Report each line of the data that includes the word "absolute".

━━━━

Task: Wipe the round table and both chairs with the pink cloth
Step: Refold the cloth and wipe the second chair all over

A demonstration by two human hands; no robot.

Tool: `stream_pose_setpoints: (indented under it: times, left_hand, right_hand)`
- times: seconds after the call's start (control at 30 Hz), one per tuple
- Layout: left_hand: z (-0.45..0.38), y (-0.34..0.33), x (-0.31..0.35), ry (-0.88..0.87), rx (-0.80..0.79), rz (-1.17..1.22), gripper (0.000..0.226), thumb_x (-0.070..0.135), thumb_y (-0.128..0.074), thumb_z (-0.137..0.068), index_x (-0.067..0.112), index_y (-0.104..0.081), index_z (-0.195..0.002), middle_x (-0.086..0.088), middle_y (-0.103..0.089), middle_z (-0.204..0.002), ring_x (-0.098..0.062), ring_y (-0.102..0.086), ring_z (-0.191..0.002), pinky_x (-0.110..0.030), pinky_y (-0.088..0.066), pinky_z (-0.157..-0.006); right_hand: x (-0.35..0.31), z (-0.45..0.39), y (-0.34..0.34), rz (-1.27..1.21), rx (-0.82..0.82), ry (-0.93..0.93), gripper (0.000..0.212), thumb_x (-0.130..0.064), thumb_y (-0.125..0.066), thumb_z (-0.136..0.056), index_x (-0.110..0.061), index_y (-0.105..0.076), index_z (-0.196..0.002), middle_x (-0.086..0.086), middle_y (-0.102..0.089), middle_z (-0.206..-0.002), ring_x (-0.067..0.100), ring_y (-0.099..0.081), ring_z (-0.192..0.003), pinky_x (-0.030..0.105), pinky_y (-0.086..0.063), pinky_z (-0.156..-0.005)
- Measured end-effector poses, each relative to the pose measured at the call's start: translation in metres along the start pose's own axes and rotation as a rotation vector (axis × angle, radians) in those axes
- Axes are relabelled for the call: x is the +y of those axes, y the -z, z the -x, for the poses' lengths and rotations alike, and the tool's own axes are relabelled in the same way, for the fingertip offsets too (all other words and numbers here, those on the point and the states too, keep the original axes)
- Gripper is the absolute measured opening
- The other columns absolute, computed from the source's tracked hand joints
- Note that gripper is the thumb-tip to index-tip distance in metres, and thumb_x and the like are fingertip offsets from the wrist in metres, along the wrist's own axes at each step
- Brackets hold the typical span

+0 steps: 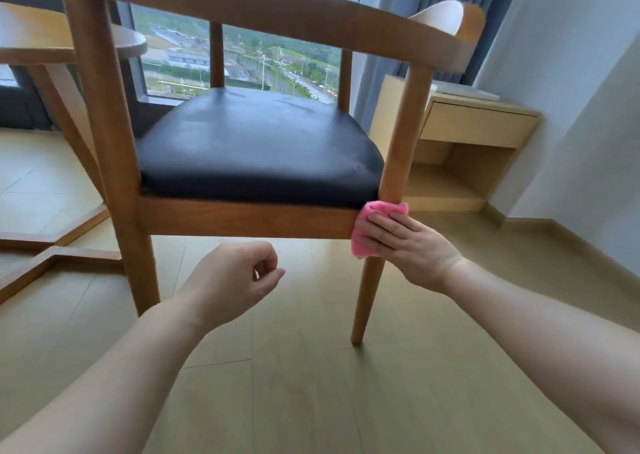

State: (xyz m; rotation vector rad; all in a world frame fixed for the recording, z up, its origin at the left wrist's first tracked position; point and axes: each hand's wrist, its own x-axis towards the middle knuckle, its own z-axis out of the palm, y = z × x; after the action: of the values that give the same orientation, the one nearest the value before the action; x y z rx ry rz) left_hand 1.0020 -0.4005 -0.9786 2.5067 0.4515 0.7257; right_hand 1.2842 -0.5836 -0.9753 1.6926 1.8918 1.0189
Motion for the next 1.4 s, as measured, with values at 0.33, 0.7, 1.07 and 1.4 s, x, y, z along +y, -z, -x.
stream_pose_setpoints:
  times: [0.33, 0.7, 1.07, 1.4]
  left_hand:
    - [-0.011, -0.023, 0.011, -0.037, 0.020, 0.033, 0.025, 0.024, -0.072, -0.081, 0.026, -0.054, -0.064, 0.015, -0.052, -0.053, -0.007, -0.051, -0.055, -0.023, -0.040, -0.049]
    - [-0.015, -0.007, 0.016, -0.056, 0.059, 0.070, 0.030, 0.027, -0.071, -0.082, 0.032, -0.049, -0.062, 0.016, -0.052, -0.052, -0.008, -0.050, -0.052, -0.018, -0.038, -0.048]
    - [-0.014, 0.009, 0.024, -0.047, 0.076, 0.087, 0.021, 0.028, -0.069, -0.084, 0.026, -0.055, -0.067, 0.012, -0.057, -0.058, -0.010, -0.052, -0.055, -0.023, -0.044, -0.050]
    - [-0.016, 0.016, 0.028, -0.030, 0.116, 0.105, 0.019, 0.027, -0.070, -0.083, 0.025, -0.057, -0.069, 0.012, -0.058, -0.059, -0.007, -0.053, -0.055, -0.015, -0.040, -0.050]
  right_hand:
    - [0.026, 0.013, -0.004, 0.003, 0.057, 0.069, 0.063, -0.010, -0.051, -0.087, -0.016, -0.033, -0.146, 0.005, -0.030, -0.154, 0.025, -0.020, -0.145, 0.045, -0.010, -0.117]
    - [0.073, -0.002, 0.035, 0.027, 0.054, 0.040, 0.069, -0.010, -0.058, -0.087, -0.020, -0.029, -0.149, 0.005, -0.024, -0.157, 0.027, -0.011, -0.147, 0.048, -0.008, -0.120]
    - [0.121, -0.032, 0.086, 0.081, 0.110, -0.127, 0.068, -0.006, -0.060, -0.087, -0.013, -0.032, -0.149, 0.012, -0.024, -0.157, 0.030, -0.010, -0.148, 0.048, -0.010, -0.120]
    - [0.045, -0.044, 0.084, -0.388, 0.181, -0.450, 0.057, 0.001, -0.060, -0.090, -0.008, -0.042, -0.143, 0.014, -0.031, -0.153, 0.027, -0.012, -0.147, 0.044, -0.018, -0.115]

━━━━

◆ Solved problem:
- Gripper is the absolute measured opening
- The other columns absolute, computed from the source's tracked hand joints

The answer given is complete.